Technology has the potential to dramatically change the way students learn and teachers teach. Communication is faster and easier through email and can reach a broader audience through satellite feeds or conference calls. Productivity can be increased through word processing programs, grading programs, and presentation programs like PowerPoint. Access to information has increased through the internet, DVDs, CD-ROMs and on-line libraries and museums. Individual learning needs can be address through animated computer programs, video and audio versions of textbooks or novels, self-paced on-line courses, and personal adaptive devices.
These factors should lead to a change in the way students are educated and teachers instruct. Students can collaborate on projects, not only with students in their classroom, but with classrooms around the world. Parents and teachers can increase their communication through email updates, on-line classroom web pages, and voice mail. Student projects don’t have to be linear presentations with poster board or clay. Instead, students can create electronic simulations, web pages, and HyperStack or PowerPoint presentations with audio and animation. Teachers also are not limited to lecturing with an overhead, but can use the same types of programs to deliver instruction. The knowledge of the world is available on a desktop computer, which means teachers and students need to know how to access and evaluate it. At the same time, the ease of collecting information triggers the need to transform the type of coursework given to encourage the application, adaptation, evaluation and synthesis of information instead of just reproduction.
“Change has a considerable psychological impact on the human mind. To the fearful it is threatening because it means that things may get worse. To the hopeful it is encouraging because things may get better. To the confident it is inspiring because the challenge exists to make things better.” - King Whitney Jr, President, Personnel Laboratory Inc.

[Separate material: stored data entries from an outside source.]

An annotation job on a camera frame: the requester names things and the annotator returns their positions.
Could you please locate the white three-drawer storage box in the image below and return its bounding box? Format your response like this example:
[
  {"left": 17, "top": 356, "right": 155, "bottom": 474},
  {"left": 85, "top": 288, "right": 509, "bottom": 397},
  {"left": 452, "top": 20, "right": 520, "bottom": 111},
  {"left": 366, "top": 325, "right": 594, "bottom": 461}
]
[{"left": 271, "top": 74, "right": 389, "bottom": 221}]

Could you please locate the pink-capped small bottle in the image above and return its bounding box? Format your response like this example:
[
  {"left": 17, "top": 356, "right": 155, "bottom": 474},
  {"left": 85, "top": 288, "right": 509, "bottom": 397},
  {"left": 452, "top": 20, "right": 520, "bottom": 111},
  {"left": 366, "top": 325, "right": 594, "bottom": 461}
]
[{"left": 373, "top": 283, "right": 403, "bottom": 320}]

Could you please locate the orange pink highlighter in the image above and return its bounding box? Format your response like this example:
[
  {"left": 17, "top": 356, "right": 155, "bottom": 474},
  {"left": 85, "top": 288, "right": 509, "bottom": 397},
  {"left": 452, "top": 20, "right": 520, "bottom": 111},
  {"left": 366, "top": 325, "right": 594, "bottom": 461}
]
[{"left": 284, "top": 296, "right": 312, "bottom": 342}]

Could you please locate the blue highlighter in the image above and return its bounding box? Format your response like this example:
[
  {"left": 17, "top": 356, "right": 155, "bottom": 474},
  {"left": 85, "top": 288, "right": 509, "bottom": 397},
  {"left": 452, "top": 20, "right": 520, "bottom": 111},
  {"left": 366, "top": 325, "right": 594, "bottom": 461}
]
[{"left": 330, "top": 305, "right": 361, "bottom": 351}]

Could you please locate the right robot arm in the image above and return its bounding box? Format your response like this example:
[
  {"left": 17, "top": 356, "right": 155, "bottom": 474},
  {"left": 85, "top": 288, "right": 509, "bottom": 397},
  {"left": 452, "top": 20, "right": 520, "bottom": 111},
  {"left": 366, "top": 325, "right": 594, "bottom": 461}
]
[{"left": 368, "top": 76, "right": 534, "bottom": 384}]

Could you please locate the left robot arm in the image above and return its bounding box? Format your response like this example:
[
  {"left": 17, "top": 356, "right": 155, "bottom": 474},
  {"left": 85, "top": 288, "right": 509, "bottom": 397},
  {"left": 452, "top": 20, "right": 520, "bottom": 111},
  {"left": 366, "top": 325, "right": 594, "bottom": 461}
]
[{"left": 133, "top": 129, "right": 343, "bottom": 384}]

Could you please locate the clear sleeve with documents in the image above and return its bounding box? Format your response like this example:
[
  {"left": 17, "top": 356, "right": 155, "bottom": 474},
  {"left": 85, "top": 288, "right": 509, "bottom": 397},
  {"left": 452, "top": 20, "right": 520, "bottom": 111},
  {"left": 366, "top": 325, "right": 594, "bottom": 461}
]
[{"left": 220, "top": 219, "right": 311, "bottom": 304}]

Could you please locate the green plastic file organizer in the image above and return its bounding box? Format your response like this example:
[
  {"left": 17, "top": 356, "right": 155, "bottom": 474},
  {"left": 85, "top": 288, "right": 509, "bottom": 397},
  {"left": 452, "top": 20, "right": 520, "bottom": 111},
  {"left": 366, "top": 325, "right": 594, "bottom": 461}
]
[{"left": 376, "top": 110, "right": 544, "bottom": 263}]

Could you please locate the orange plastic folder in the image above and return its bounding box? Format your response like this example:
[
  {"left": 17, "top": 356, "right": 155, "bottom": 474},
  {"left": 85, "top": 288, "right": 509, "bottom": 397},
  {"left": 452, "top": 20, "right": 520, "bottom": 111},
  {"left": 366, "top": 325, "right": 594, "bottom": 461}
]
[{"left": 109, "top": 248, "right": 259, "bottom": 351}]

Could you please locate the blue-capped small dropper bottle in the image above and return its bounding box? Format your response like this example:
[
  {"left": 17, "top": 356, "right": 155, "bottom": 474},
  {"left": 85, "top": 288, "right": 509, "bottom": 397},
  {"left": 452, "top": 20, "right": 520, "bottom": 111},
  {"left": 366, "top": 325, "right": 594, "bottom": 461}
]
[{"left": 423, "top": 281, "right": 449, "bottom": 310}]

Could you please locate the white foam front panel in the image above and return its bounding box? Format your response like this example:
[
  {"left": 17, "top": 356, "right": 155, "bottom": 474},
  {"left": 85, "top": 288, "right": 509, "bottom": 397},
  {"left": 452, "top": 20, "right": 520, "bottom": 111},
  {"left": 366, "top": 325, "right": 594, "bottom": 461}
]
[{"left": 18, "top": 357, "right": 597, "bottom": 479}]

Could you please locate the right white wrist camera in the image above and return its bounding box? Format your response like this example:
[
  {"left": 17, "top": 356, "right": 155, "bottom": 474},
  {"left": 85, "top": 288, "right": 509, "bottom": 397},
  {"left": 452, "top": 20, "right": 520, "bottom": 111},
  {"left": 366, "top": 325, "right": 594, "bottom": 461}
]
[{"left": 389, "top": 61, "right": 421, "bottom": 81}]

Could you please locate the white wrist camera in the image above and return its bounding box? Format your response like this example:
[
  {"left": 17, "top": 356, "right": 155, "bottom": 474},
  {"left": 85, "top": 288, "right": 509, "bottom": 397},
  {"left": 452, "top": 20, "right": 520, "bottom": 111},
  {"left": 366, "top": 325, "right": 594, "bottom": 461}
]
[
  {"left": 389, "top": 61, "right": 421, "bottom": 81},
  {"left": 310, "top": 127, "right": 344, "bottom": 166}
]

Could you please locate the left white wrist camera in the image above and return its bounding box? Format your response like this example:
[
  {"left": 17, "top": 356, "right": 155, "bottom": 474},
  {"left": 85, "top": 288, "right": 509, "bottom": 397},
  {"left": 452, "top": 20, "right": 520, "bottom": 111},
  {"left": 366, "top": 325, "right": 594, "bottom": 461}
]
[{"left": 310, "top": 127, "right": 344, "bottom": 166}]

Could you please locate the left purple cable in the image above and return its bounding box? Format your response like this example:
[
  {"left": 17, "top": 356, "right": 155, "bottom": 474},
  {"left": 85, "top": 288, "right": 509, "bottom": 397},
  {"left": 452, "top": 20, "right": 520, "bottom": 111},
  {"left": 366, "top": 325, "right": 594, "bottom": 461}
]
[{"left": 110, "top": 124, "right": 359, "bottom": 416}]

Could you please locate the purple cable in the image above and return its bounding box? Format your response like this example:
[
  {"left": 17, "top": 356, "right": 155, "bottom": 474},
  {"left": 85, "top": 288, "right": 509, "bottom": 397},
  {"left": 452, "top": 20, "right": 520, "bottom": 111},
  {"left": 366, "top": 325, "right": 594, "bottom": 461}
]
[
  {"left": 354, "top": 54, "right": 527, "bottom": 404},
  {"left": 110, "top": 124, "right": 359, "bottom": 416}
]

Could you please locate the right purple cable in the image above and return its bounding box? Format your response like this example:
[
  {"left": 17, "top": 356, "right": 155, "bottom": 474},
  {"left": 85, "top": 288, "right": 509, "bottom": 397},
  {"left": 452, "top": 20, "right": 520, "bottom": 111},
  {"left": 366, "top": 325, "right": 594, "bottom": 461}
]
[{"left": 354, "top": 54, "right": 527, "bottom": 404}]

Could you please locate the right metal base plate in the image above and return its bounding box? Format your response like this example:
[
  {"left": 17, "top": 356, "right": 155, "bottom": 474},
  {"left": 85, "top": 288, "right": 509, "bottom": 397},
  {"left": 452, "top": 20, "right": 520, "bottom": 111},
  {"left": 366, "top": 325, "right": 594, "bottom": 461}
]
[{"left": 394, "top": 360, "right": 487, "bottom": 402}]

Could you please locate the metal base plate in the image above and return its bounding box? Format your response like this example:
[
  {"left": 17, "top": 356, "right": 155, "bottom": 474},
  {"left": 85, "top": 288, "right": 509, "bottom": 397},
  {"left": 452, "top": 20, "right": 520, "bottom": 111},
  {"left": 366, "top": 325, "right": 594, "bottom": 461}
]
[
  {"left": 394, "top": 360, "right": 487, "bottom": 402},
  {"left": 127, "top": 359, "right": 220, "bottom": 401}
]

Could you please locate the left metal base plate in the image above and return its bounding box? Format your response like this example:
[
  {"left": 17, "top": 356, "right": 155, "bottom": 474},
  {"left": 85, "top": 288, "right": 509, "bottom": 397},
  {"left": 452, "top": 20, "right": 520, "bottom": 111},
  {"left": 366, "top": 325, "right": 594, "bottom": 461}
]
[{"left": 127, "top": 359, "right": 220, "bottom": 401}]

Technology has the potential to dramatically change the way students learn and teachers teach, but it requires vision and support to create the inspiration to take on the challenge. Too often school districts throw money at the hardware part of technology without considering the needs of the user – the teachers and students. This type of thinking produces over-sized typewriters! For a school to effectively teach with technology, there needs to be a clear sense of vision and achievable goals with the support of hardware, software, training, in-service, support personnel, and time.